Kuajak ibu itu masuk ke mobilku. Aku berfikir, tujuanku adalah Rumah Sakit dan ibu ini tentu saja membutuhkan tindakan dari Dokter. Jadi sekalian aku bisa menolong bayi di dalam kandungannya untuk lahir.

Aku melanjutkan perjalananku dengan cemas. Takut kalau waktu yang tersisa tak cukup untuk ibu itu bertahan. Belum lagi aku gugup memikirkan kakak yang pastinya sedang menungguku.

Aku dan Kakakku. Kami adalah saudara kembar. Kakakku memang sering sakit-sakitan. Berbeda dengan aku.  Aku dianugerahi tubuh yang cukup kuat untuk melakukan aktifitas apapun yang aku suka. Sementara Kakak tidak. Dia mengalami kelainan pada jantungnya, sehingga aktifitasnya terbatas. Namun kami selalu bersama. Kami selalu membagi cerita sehari-hari kami satu sama lain. Aku tak sanggup membayangkan jika Kakakku harus pergi lebih dulu daripada aku. Dia Kakak yang baik. Tak mungkin ada orang lain seperti dia.

Aku mulai menangis.

Si Ibu hamil di sebelahku keheranan. Dia menatap mukaku. Aku tersenyum untuk menenangkannya. “tak apa-apa, Bu.” kataku.

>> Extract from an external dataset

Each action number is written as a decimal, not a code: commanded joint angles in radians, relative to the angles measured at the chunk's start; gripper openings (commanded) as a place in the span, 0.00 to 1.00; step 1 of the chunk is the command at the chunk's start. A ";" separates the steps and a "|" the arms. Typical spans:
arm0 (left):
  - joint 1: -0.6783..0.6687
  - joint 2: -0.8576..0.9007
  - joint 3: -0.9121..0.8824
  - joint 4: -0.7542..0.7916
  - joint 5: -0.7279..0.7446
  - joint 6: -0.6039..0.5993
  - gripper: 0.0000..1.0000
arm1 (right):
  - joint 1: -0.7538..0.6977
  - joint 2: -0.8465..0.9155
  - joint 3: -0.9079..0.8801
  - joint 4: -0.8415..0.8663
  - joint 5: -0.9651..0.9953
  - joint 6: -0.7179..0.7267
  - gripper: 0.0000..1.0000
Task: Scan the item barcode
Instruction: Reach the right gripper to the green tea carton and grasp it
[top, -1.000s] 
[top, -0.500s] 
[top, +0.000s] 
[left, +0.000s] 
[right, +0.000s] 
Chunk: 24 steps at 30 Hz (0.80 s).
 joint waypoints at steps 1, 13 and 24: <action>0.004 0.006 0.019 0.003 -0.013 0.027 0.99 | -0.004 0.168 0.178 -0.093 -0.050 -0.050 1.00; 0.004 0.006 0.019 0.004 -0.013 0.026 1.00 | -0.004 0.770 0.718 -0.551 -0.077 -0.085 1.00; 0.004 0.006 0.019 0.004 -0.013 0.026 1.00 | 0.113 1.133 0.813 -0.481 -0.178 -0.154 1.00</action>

“Nama saya Anik. Saya tidak punya siapa-siapa di sini, Neng. Saya perantau. Suami saya supir angkot. Meninggal waktu kandungan ini berusia 8 bulan. Seharusnya anak pertama kami ini kami besarkan sama-sama. Tapi Tuhan berkata lain. Suami saya dikeroyok orang di terminal karena ketahuan nyolong. Entah apa yang ada di fikiran dia waktu itu..” Ibu itu menuturkan kisahnya padaku, mukanya menatap jauh ke jalanan yang sepi di depan kami. Suaranya berat dan parau. Aku tak mampu berkomentar apa-apa. Hanya merasakan hatinya yang pedih dan sepi.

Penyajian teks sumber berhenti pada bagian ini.